I do not consider that the statement at paragraph 117 of Rogers has been in any way diminished over the past decade in relation to the workings of the insurance industry and what evidence has to be given to the court upon assessment when challenging an ATE premium:

“District judges and costs judges do not, as Lord Hoffmann observed in Callery v Gray (Nos 1 and 2) [2002] UKHL 28 at [44]; [2002] 1 WLR 2000, have the expertise to judge the reasonableness of a premium except in very broad brush terms, and the viability of the ATE market will be imperilled if they regard themselves (without the assistance of expert evidence) as better qualified than the underwriter to rate the financial risk the insurer faces.
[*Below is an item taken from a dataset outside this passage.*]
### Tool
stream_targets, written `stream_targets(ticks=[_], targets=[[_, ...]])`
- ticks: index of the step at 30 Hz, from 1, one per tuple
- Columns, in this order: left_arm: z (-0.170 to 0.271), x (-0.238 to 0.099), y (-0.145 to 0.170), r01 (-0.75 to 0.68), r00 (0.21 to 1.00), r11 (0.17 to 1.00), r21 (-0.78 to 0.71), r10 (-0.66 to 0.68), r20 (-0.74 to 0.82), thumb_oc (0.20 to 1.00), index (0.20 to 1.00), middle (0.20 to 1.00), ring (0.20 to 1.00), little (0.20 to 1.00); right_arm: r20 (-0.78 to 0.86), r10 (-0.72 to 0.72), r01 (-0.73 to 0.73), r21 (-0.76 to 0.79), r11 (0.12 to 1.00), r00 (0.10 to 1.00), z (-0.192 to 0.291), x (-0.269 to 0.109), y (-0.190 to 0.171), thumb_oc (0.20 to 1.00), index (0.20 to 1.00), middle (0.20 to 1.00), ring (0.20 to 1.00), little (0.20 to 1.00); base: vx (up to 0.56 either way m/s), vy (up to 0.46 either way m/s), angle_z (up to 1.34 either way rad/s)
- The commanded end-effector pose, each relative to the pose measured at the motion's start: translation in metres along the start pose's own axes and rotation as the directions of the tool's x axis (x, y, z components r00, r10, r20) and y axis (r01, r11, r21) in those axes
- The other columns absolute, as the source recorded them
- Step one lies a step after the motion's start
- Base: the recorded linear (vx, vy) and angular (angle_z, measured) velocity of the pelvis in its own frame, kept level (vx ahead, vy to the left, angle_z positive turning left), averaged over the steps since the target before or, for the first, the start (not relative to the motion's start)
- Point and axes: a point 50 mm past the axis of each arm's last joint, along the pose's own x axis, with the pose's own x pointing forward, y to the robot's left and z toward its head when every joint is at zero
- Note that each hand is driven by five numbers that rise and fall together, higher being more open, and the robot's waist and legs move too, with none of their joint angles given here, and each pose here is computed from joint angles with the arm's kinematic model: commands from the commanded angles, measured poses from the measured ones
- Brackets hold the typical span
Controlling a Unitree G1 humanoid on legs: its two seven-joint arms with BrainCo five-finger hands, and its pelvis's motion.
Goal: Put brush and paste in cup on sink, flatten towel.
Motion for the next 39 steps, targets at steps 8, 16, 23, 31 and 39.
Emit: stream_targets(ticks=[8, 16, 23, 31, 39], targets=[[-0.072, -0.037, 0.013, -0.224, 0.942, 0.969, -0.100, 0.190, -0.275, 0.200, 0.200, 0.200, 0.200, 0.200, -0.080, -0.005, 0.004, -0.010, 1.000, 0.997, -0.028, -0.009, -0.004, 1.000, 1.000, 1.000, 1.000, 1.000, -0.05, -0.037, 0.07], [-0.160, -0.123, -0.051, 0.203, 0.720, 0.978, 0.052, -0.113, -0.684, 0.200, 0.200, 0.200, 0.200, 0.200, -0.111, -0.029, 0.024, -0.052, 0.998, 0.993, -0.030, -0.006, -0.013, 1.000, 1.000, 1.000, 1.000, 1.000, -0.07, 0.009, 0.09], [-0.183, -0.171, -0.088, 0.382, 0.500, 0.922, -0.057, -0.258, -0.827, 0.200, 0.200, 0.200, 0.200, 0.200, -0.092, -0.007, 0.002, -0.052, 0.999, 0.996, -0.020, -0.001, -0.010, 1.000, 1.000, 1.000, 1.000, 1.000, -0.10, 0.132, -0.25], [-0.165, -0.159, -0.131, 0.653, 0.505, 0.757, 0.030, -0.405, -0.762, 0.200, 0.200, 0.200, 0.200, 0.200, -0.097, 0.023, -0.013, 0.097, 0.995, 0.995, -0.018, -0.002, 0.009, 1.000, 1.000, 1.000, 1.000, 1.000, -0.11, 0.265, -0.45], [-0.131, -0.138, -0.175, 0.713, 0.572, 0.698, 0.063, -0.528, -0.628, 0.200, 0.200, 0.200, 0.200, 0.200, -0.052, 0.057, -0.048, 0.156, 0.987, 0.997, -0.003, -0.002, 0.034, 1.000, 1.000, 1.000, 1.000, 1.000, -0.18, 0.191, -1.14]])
There are still the same policy considerations in place as applied at the time of Rogers regarding there being the need for access to justice, hence the recoverability of such premiums being maintained. This is supported by the comment at paragraph 77 of McMenemy referencing paragraph 117 of Rogers. We have seen such policy considerations applied in cases such as Plevin v Paragon Personal Finance Limited [2017] UKSC 23. However, how does such sit with the new proportionality test, which these premiums have been brought into, as block rated premiums have no such specific case consideration. Perhaps the Court of Appeal will have their shoe horn out – it is not an easy fit.

Is it unfair to Defendants? I would suggest not, the issue was considered and Jackson’s recommendations specifically rejected. In the majority of won cases the paying party is the NHS, as in the cases under appeal, and the Government’s (or tax payer’s) money – which does seem a little odd that they are seeking to argue against Parliamentary intentions. Yes, costs are rising for the NHS, but costs arguments will only be adding to this and will invariably lead to increased premiums. It needs to be appreciated that block rated premiums are not set with reference to the specific case, that ATE insurance by its nature only applies in limited cases and that the ‘winners’ have to pay for the ‘losers’ for the system to work, with bespoke policies always being more expensive.

What can be done now to assist in recovery?

My key recommendation to the fee earners conducting the case is to write a brief file note at the time that the ATE premium is taken out to say why, with reference to what is known when the premium is taken out, the ATE policy is considered appropriate based on the case facts. Say, with reference to the anticipated quantum of damages and the risks of the case, such as the Defendant being unlikely to admit liability or causation being perceived to be difficult. Yes, I appreciate that is on top of all the other obligations in relation to funding, however spending 6 minutes on this at the relevant time can save a lot of time and costs at the detailed assessment stage, and help ensure recoverability of the ATE premium.

Another thing that can be done is to have the senior fee earner that deals with the overall selection of the ATE provider prepare a generic statement detailing when the ATE review was undertaken, what was considered, and the reasons for the selection of the particular insurer. That can then be used across all cases insured; it’s likely a huge time saver in the long run.  I would suggest that it is good practice to prepare such a statement to comply with what was paragraph 39.2 of the former Costs Practice Direction.

Caroline Cousins, Costs Lawyer of A & M Bacon Limited – July 2018.